▶ **Exercise description**: Up to and including the line with "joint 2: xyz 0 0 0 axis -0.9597", copy the records below exactly from their first line.

##### Source material

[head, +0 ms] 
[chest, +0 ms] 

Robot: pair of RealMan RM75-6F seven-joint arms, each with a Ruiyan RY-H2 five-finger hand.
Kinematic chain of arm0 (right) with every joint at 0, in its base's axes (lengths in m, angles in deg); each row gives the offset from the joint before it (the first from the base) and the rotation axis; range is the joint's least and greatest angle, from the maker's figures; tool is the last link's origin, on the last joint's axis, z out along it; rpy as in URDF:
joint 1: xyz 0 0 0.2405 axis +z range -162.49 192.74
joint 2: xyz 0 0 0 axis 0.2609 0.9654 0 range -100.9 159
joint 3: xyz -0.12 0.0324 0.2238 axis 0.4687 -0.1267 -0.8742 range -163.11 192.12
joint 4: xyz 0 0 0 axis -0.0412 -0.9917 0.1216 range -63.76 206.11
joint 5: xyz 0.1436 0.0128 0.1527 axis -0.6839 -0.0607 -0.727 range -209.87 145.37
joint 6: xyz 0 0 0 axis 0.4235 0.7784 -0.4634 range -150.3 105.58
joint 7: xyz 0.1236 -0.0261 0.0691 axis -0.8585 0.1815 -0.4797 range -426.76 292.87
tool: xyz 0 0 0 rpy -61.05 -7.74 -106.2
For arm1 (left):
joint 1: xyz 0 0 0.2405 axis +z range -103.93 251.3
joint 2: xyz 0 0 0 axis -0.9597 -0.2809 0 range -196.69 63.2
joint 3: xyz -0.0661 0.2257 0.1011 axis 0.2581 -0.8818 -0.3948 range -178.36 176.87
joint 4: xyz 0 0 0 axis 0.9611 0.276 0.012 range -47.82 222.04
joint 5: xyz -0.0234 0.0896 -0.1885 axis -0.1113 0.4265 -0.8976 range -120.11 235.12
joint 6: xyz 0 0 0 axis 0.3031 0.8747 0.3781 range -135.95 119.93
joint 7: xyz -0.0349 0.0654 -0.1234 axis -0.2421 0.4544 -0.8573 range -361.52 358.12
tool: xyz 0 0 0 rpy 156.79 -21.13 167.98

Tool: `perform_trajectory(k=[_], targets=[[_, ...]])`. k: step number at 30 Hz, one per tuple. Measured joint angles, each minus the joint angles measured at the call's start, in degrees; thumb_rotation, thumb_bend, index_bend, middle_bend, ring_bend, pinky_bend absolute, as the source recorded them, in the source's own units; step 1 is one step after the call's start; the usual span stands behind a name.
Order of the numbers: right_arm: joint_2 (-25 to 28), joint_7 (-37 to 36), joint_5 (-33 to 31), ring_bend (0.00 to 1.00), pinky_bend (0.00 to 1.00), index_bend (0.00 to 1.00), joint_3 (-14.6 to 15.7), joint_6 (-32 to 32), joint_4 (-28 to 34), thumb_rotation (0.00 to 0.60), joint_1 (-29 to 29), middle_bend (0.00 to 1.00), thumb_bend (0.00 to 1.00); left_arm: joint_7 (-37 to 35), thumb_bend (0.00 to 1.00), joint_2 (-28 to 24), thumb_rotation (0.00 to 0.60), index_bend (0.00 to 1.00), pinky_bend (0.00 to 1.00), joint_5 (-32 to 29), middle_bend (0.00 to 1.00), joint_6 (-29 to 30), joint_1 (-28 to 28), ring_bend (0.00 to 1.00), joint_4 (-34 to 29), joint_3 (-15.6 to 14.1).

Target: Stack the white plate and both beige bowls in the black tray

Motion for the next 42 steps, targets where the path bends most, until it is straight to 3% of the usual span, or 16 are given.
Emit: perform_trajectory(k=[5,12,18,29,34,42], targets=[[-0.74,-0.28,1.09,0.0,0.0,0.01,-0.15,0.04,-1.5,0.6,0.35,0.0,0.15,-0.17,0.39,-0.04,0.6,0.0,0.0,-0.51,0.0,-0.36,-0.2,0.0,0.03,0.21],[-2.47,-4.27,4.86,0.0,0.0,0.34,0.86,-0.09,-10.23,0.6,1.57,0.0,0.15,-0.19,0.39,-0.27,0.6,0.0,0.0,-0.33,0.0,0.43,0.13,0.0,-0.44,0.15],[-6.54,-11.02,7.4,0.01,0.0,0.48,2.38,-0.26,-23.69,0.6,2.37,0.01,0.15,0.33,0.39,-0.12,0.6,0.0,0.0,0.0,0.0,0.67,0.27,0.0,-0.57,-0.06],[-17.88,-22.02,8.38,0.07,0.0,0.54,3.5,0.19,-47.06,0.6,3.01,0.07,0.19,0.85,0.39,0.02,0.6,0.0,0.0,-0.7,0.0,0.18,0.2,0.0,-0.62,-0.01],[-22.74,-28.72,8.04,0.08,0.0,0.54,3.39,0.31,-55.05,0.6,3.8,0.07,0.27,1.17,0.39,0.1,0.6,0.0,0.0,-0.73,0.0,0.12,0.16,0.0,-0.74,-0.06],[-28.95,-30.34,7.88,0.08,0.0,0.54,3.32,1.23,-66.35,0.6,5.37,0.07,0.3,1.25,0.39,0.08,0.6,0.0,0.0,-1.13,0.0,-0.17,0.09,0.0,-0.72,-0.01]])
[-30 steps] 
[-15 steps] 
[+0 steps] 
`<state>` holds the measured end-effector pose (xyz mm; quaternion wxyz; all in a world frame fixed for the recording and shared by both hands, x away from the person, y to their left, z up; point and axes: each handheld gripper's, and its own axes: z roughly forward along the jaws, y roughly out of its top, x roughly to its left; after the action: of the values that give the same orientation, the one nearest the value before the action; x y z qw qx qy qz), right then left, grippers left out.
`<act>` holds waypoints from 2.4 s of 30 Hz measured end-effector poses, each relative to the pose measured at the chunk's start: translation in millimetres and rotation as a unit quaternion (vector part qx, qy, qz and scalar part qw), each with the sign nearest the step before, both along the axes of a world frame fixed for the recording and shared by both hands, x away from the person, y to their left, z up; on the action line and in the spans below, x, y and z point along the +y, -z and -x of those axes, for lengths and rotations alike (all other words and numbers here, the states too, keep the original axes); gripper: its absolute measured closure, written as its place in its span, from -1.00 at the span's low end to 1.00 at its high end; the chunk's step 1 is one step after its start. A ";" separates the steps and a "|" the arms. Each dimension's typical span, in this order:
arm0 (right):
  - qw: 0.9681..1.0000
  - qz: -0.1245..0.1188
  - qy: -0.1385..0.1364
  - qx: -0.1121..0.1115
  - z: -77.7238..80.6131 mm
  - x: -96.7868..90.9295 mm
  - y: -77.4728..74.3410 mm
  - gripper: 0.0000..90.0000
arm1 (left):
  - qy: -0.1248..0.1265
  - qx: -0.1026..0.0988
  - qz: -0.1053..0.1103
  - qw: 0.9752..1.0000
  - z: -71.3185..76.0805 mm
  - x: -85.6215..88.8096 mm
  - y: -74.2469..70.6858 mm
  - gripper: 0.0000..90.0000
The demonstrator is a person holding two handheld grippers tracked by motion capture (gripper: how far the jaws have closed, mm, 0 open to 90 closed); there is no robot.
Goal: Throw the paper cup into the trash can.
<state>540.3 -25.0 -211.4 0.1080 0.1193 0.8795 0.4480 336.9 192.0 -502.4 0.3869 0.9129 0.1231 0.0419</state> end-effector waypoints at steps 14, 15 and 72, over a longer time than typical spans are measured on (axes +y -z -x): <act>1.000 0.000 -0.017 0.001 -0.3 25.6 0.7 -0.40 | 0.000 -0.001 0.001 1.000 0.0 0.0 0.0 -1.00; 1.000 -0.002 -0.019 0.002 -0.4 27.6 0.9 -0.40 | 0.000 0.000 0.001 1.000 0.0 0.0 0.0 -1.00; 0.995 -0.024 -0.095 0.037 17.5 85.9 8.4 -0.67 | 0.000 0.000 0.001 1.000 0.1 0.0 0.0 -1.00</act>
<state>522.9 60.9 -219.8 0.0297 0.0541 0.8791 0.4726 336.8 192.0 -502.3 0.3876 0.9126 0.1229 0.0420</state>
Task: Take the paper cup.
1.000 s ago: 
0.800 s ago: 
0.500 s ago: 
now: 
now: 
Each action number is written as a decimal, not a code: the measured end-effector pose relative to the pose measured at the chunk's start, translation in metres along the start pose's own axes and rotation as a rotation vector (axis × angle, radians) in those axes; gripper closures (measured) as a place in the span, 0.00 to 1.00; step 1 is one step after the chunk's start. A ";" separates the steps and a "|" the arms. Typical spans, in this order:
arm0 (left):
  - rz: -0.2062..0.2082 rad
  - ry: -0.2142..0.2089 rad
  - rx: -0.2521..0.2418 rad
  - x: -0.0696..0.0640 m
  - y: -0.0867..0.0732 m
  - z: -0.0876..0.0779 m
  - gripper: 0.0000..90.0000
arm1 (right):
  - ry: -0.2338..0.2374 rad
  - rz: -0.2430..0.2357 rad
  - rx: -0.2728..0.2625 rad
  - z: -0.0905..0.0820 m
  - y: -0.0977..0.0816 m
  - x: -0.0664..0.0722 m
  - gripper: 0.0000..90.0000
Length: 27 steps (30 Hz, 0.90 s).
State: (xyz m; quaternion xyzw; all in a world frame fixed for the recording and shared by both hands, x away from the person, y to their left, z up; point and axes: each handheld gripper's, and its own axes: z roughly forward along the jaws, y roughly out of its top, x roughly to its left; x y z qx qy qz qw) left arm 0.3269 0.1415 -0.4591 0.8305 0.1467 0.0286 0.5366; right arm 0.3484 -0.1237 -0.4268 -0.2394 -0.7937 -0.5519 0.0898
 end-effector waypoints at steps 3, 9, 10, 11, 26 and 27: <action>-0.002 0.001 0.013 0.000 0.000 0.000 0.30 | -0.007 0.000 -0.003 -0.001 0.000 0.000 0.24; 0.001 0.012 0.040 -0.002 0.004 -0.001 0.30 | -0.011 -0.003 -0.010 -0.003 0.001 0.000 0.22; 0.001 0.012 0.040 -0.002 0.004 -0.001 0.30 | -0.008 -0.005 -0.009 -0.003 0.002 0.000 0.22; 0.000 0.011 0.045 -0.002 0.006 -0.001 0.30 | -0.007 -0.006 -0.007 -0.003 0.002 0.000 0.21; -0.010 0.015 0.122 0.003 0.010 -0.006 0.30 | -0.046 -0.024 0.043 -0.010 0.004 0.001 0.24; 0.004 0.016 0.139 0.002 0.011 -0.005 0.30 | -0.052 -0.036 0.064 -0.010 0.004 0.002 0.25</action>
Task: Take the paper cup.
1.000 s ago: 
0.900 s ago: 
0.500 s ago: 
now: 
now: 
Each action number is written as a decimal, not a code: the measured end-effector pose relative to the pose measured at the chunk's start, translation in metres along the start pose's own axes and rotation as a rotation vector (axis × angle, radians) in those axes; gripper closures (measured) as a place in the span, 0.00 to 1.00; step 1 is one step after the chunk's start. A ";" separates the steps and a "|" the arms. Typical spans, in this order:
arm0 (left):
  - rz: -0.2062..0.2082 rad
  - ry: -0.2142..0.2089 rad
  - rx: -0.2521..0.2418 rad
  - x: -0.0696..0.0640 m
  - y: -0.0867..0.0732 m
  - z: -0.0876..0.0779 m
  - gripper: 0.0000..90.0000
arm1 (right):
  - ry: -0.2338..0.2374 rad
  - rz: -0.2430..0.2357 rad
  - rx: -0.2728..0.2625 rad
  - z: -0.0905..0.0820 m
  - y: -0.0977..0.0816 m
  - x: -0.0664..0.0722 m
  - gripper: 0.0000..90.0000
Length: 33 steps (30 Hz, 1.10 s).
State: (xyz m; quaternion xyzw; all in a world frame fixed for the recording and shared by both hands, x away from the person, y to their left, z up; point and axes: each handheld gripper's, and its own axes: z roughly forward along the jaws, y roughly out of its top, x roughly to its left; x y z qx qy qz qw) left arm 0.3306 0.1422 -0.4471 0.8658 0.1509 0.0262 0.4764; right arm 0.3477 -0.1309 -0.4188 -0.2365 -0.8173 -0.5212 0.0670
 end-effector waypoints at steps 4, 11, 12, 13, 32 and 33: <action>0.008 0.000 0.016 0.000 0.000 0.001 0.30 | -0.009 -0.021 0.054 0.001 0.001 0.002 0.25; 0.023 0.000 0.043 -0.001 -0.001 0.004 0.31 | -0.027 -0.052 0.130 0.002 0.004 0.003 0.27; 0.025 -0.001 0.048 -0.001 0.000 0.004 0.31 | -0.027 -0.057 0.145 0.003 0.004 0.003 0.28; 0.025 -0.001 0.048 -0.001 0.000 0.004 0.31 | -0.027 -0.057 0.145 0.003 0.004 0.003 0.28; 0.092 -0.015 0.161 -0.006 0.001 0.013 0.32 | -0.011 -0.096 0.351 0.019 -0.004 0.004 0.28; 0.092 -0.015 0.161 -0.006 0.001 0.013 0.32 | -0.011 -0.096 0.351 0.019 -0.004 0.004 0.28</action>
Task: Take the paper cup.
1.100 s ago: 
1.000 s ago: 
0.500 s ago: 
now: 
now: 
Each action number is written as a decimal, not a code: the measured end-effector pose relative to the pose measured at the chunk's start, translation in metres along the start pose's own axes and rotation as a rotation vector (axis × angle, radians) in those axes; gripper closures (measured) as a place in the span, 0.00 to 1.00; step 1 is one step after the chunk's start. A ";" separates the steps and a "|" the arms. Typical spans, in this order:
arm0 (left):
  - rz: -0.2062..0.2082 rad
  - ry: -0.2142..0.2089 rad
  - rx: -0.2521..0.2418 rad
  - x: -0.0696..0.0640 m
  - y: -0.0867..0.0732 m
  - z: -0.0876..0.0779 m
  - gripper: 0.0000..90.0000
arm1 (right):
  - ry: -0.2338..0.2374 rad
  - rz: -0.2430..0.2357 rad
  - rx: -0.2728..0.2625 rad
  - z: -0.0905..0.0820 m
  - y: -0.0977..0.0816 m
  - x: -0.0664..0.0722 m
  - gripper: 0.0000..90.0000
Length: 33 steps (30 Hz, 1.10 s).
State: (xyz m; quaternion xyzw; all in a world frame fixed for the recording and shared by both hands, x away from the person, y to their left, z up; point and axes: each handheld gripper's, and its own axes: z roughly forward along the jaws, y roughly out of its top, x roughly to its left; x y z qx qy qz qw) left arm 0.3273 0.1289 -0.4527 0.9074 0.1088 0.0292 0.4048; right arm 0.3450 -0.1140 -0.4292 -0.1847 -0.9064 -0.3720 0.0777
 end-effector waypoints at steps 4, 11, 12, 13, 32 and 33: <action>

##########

▶ **Solution**:
[head, +0 ms] 
[chest, +0 ms] 

Robot: pair of RealMan RM75-6F seven-joint arms, each with a Ruiyan RY-H2 five-finger hand.
Kinematic chain of arm0 (right) with every joint at 0, in its base's axes (lengths in m, angles in deg); each row gives the offset from the joint before it (the first from the base) and the rotation axis; range is the joint's least and greatest angle, from the maker's figures; tool is the last link's origin, on the last joint's axis, z out along it; rpy as in URDF:
joint 1: xyz 0 0 0.2405 axis +z range -162.49 192.74
joint 2: xyz 0 0 0 axis 0.2609 0.9654 0 range -100.9 159
joint 3: xyz -0.12 0.0324 0.2238 axis 0.4687 -0.1267 -0.8742 range -163.11 192.12
joint 4: xyz 0 0 0 axis -0.0412 -0.9917 0.1216 range -63.76 206.11
joint 5: xyz 0.1436 0.0128 0.1527 axis -0.6839 -0.0607 -0.727 range -209.87 145.37
joint 6: xyz 0 0 0 axis 0.4235 0.7784 -0.4634 range -150.3 105.58
joint 7: xyz 0.1236 -0.0261 0.0691 axis -0.8585 0.1815 -0.4797 range -426.76 292.87
tool: xyz 0 0 0 rpy -61.05 -7.74 -106.2
For arm1 (left):
joint 1: xyz 0 0 0.2405 axis +z range -103.93 251.3
joint 2: xyz 0 0 0 axis -0.9597 -0.2809 0 range -196.69 63.2

What appears above is the complete answer.